Vector Space Basis Criterion

Here V is a vector space over some field F and B a finite subset of V.

I will try this off the top of my head, I do not have a linear algebra book handy and I am putting together this statement from random facts so be weary!

TFAE
1. B is a basis for V(ie B spans V and B is linearly independent)
2. Every vector in V can be written as a unique linear combination of elements of V.
3. B is a maximal linearly independent subset of V.


1 => 2
Say 1 holds. Since B spans V we can write every vector in V as a linear combination of elements of B with coefficients coming from F. Take x in V and say we have,
x = a_1v_1 + ... + a_nv_n
x = b_1v_1 + ... + b_nv_n.

Then 0 = x -x = (a_1-b_1)v_1 + ... + (a_n-b_n)v_n. The independence of B implies a_i - b_i = 0, so a_i = b_i for all i. This shows uniqueness.

2 => 1
Assume 2 holds. In particular this means B spans V. Now suppose a_1v_1 + ... + a_nv_n = 0 for some a_i in F, v_i in B. Now 0 is in V, so 0 has a unique representation as a linear combination of elements of V with coefficients in F. But 0 = 0*v_1 + ... + 0*v_n, so uniqueness implies a_i = 0 for all i, so we get independence.

3 = > 1.
Assume B is a maximal linearly independent subset. We only need to show B spans V. So take x in V. Consider the set B u {x}. Now B u {x} contains B, and since B is maximal, B u {x} cannot be independent, hence there are a_1,..., a_m s.t. a_1v_1 + ... + a_(m-1)v_(m-1) + a_mx = 0 where not all a_i are 0. Now a_m != 0. (If it were 0, let k be the largest index s.t. a_k ! = 0, then a_1v_1 + ... + a_kv_k = 0, then a_i = 0 for all i by independence, a contradiction)

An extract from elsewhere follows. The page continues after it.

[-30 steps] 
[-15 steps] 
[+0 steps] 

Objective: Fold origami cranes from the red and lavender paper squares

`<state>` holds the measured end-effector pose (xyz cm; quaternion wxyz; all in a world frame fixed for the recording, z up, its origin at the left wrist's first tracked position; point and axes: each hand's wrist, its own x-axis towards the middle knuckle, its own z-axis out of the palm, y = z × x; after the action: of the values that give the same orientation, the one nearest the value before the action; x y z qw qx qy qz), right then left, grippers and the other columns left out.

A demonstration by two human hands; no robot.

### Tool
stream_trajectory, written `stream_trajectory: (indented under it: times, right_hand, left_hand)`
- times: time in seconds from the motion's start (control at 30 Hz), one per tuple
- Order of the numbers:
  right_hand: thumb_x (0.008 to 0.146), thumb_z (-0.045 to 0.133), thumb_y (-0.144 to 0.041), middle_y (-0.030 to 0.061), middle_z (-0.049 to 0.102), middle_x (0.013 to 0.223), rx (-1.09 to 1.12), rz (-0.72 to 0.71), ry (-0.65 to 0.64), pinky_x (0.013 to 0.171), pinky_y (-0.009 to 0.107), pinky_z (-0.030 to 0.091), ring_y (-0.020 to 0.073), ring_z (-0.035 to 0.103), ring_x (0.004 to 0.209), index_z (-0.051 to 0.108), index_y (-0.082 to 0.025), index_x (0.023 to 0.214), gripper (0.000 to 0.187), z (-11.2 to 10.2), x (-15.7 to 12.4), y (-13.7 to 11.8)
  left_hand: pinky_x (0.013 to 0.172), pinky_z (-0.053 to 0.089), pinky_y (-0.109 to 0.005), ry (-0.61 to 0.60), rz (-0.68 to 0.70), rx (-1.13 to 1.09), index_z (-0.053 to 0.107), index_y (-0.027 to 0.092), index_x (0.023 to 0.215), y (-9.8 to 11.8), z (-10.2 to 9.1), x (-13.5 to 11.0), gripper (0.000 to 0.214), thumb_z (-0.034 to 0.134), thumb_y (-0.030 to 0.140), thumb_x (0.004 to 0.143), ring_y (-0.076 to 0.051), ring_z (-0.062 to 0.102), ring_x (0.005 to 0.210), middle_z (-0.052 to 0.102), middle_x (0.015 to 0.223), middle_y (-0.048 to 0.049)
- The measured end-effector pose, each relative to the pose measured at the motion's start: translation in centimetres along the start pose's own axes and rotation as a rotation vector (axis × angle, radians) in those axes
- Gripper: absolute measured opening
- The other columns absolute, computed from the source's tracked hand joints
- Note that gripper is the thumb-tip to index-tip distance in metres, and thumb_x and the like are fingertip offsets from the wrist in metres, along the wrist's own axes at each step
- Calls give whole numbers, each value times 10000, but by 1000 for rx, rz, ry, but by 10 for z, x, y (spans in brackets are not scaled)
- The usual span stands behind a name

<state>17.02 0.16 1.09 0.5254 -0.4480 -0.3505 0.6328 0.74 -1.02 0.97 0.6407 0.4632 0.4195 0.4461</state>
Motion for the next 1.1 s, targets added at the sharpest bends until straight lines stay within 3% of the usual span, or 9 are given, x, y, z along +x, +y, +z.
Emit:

Then x = (a_m)^-1 * -a_1v_1 - ... - (a_m)^-1 * a_(m-1)v_(m-1)) is in the span of B, so B spans V.

1 => 3
Suppose B is a basis. Suppose there is some linearly independent set S which properly contains B. Then there is some x in S\B. Since B is a basis, x = a_1v_1 +... + a_nv_n for some a_i in F and v_i in B. Then, 1*x - a_1v_1 - ... - a_nv_n = 0 and all of these vectors are in S since S contains B. By the independence of S, all the coefficients are 0, in particular 1 = 0, a contradiction. Thus no such S can exist and so B is a maximal linearly independent subset.

So we showed 1 <=>2 and 1 <=> 3 so 1 <=> 2 <=> 3 and that's it.


I hope there are no mistakes!